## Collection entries
|---|

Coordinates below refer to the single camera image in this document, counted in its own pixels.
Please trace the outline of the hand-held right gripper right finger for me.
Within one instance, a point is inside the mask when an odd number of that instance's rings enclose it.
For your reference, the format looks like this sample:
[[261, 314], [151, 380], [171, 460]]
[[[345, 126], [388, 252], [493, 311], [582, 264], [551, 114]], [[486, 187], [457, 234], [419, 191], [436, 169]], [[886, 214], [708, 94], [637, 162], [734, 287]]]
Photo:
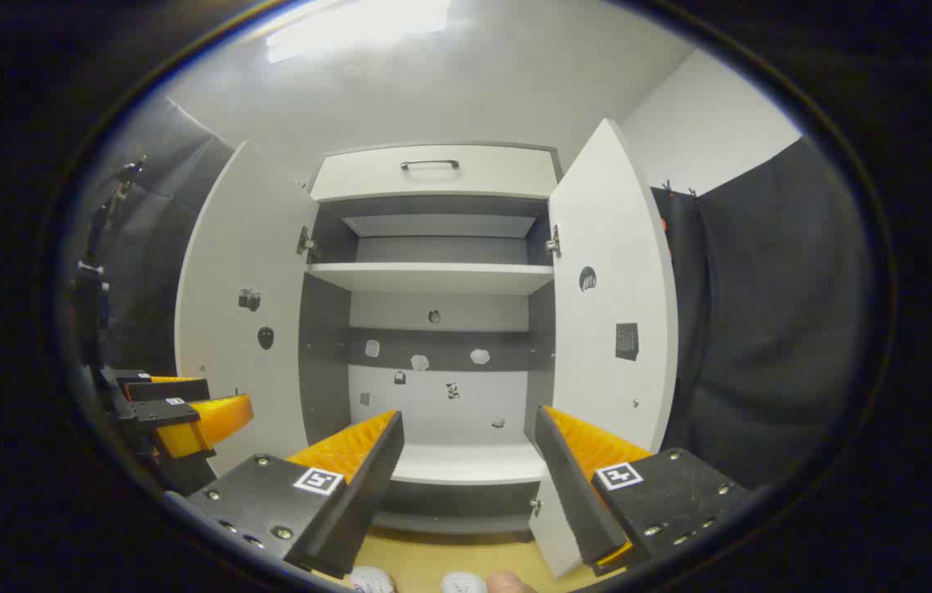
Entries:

|---|

Please print all the data above word for word. Pictures should not appear in the copy.

## EXERCISE OUTPUT
Coordinates below refer to the single camera image in this document, counted in its own pixels.
Please trace the outline of the hand-held right gripper right finger for me.
Within one instance, a point is inside the mask when an odd number of that instance's rings enclose it.
For your reference, the format looks like this sample:
[[261, 314], [151, 380], [171, 460]]
[[[345, 126], [388, 252], [493, 311], [582, 264], [551, 114]], [[486, 187], [457, 234], [419, 191], [436, 169]], [[886, 214], [708, 94], [637, 162], [734, 287]]]
Photo:
Entries:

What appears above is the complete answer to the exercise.